Please state the number of lines in the material below that contain "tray", with no other words.

****************

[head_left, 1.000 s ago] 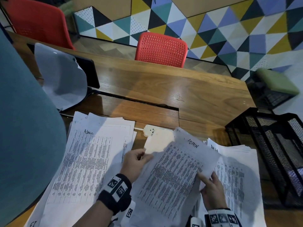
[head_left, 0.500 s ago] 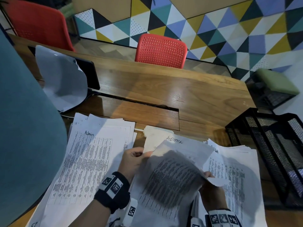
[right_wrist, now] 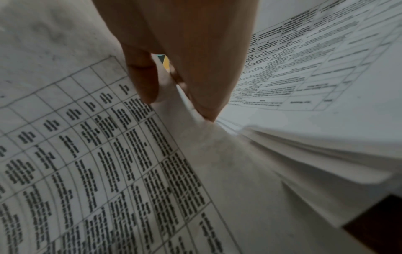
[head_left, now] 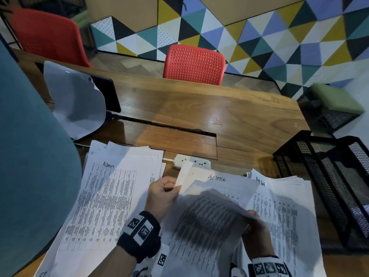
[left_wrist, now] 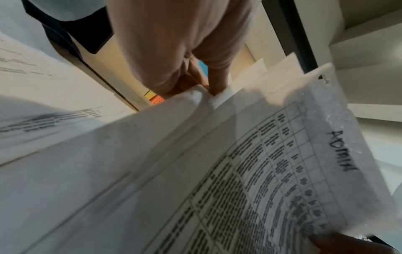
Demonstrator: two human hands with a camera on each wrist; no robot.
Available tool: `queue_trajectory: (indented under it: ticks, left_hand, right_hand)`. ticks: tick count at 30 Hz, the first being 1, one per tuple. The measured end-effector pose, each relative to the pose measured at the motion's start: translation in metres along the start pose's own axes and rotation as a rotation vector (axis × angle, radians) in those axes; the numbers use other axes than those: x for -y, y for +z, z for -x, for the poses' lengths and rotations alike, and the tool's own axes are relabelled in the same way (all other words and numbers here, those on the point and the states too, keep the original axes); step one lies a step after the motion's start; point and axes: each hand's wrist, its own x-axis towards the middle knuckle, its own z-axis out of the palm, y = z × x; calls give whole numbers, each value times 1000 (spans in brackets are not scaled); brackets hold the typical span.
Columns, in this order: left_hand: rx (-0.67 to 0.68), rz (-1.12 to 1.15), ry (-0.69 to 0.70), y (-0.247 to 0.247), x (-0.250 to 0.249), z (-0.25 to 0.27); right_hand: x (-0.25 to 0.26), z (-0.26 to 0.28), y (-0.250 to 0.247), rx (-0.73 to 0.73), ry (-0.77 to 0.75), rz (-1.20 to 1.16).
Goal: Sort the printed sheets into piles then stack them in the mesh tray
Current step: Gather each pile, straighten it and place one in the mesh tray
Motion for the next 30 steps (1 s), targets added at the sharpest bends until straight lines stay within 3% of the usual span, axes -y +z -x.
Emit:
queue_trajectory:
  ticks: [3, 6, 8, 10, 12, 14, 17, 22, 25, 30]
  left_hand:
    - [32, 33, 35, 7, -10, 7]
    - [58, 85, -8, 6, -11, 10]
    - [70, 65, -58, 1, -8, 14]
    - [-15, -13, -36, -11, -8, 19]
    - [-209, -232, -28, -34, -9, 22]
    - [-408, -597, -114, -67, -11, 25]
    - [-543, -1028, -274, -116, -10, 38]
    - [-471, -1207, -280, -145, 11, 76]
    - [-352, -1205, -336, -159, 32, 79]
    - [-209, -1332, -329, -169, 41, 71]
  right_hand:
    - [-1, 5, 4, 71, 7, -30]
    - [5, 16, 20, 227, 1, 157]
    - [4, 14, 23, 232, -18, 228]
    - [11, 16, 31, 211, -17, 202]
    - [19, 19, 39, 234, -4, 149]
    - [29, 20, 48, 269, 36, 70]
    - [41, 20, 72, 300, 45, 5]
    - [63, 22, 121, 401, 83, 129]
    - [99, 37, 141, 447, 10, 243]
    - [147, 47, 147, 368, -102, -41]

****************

Task solution:
2